Rats (Fancy, Dumbo, Hairless)
avg. 5-9 inches
normal room temperature; not affected by normal house temperature ranges
Fancy rats are domesticated brown rats which have been carefully bred for desirable characteristics. They have been kept as pets since the 18th and 19th centuries in Europe. Domesticated rats are physiologically and psychologically different from their wild relatives.
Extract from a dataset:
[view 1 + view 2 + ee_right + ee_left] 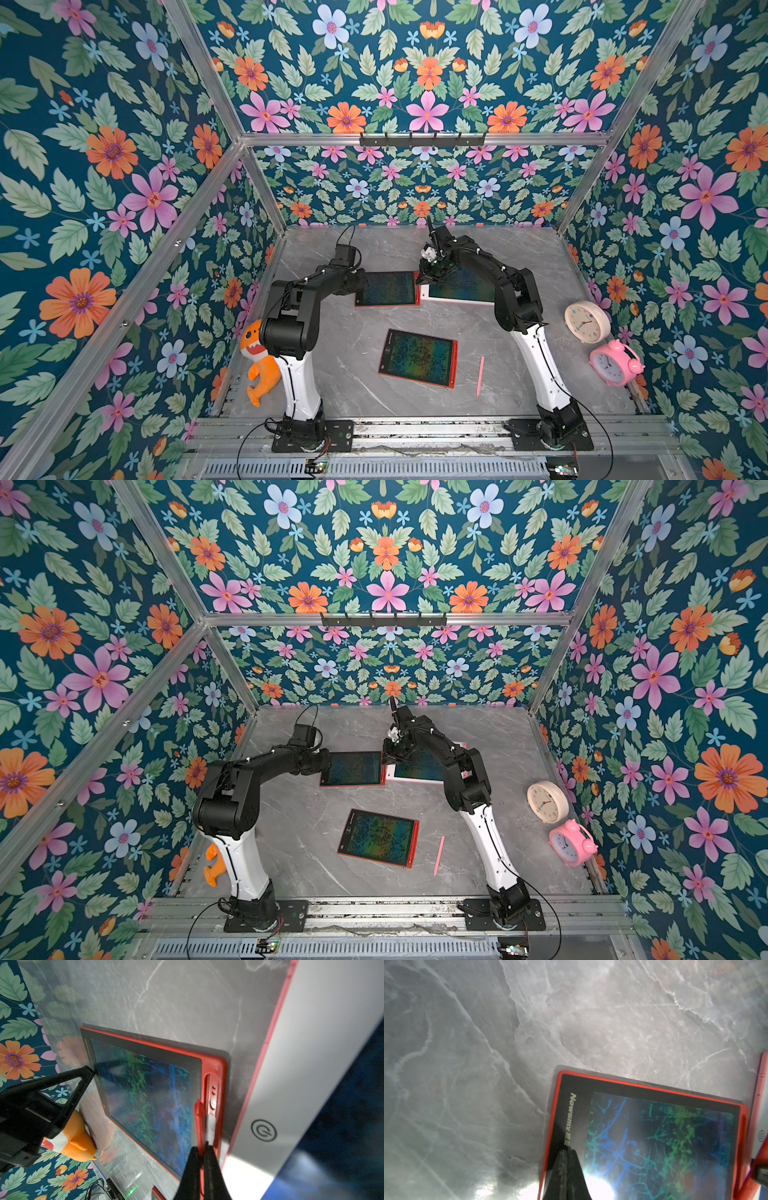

Rats have very poor distance vision and depth perception, but they can see colors in the ultraviolet spectrum that are invisible to the human eye.
A rat will reach puberty by the time it is only two months old, or younger. Females will go into heat about once a week. This heat period generally lasts one day. A female rat can have a litter of up to 11 babies every 4-5 weeks.
Recent research suggests that rats can smell in “stereo” with each nostril working independently of the other, much the same way human ears do. This excellent sense of smell helps the rat locate food.
NORMAL BEHAVIOR & INTERACTION:
Very social & engaging - generally very gregarious. Rats are happiest living in groups of two or more. It is sometimes difficult to introduce new rats to each other, so it is best to purchase them at the same time from the same cage at the pet store. Rats are extremely intelligent and enjoy being handled and exploring. They are also well-balanced acrobats! Be sure to provide many toys and playthings. Your rat will love its out of cage time to play with you. Male rats do not often get along well together unless they are siblings and purchased at the same time; also make sure to select a cage large enough to give them separate living spaces. Female rats will get along extremely well. Do not keep males and females together as they reproduce readily. Rats are easily tamed, even if they are difficult at first. The more you handle and work with your pet, the tamer it will become. Any animal may bite in defense if it feels threatened, but domestic rats generally are not known to bite. Remember to work with your pet after dusk, as it will be more willing to cooperate since it is a nocturnal animal. Place your pet’s cage in a place in the home where it will be around the family, yet protected from direct light, drafts and excess noise during the day. Also be sure it is high enough to be out of reach of dog noses and small children’s hands. Rats are prey animals and can feel threatened by large bodies above them or in their faces.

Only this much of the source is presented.